━━━━━ Material provided
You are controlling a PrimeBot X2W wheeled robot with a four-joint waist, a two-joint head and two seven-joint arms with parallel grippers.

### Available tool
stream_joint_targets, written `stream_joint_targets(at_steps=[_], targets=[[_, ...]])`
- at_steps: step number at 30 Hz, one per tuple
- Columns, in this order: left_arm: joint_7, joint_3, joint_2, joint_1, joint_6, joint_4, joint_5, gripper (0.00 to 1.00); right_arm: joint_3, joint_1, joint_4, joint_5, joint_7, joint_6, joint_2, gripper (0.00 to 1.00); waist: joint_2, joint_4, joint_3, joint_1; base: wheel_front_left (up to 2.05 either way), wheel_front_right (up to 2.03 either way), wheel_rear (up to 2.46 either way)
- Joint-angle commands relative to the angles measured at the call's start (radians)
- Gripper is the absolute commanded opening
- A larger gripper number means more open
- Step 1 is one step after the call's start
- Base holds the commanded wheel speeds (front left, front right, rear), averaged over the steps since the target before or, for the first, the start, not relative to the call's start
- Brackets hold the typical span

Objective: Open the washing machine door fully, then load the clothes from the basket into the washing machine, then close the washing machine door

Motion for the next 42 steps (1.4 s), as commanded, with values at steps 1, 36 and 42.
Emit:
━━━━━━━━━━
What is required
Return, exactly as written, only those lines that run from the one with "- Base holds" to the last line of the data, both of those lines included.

Reply to the task
- Base holds the commanded wheel speeds (front left, front right, rear), averaged over the steps since the target before or, for the first, the start, not relative to the call's start
- Brackets hold the typical span

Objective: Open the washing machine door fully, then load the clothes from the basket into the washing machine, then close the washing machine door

Motion for the next 42 steps (1.4 s), as commanded, with values at steps 1, 36 and 42.
Emit:

Nothing else belongs to this answer.